WHAT NEEDS TO BE DONE =>
Among the lines below, copy each one in which "picture" appears.
══ ENTRIES SUPPLIED
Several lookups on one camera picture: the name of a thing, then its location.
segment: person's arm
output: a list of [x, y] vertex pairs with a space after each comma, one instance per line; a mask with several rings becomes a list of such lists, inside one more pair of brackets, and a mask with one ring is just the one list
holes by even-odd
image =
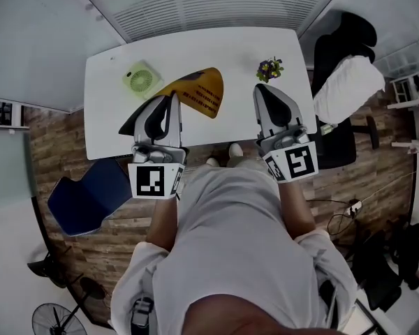
[[314, 216], [298, 181], [279, 184], [279, 197], [282, 218], [292, 239], [316, 229]]
[[140, 242], [135, 246], [131, 261], [118, 280], [110, 302], [112, 327], [118, 335], [131, 335], [133, 307], [138, 299], [153, 299], [152, 290], [145, 288], [146, 274], [152, 277], [157, 264], [168, 257], [169, 252], [155, 244]]
[[318, 291], [324, 282], [329, 281], [335, 289], [337, 302], [338, 330], [341, 331], [348, 322], [357, 299], [358, 286], [348, 263], [331, 242], [329, 234], [322, 229], [314, 230], [295, 239], [314, 259]]
[[158, 200], [155, 204], [152, 222], [147, 231], [146, 242], [171, 251], [177, 236], [177, 201]]

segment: yellow object
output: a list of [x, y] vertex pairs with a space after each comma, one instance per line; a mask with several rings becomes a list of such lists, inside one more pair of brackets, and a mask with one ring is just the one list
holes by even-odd
[[168, 84], [155, 96], [170, 96], [174, 91], [181, 103], [215, 118], [223, 98], [222, 75], [217, 68], [206, 68]]

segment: shoe
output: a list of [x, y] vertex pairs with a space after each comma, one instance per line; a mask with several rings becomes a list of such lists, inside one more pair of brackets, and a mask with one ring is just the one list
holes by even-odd
[[230, 149], [228, 150], [228, 155], [230, 156], [230, 158], [233, 158], [235, 156], [244, 156], [244, 152], [242, 151], [242, 148], [240, 147], [240, 145], [234, 142], [230, 145]]
[[211, 165], [213, 168], [219, 168], [221, 166], [215, 158], [209, 158], [206, 164]]

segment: white pillow
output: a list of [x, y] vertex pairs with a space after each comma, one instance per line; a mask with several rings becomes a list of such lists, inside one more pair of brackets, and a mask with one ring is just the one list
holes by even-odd
[[339, 124], [384, 88], [383, 75], [368, 57], [346, 57], [316, 94], [315, 114], [324, 123]]

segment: small fan
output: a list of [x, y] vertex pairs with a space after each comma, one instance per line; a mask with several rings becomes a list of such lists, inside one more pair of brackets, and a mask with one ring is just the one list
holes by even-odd
[[162, 81], [152, 67], [139, 61], [125, 74], [123, 82], [136, 96], [149, 99], [160, 89]]

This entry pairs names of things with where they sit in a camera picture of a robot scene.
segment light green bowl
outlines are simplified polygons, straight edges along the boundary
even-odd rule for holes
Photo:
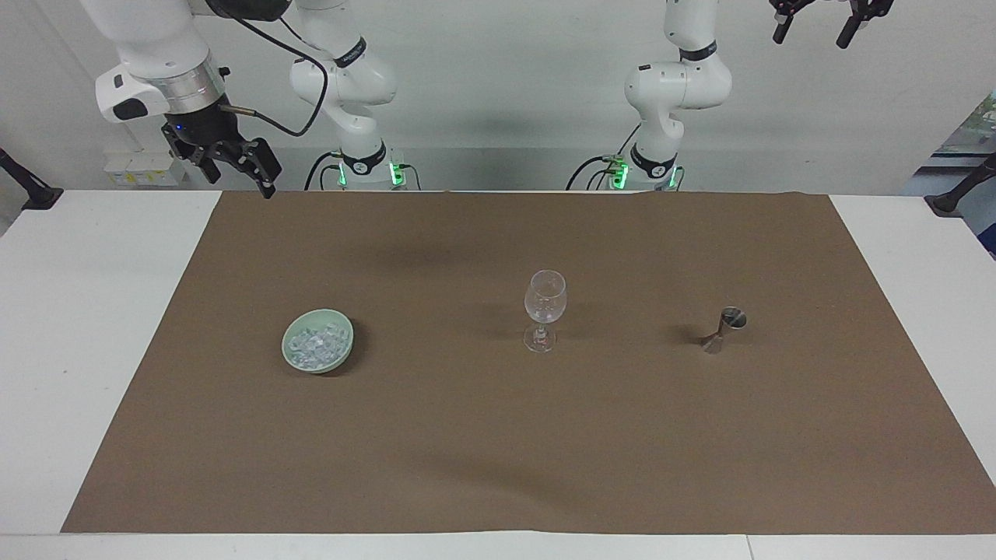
════
TASK OUTPUT =>
Several lookups on one camera picture: the name of a thing, then its location.
This entry pairs names of things with where they sit in a camera picture of a robot scene.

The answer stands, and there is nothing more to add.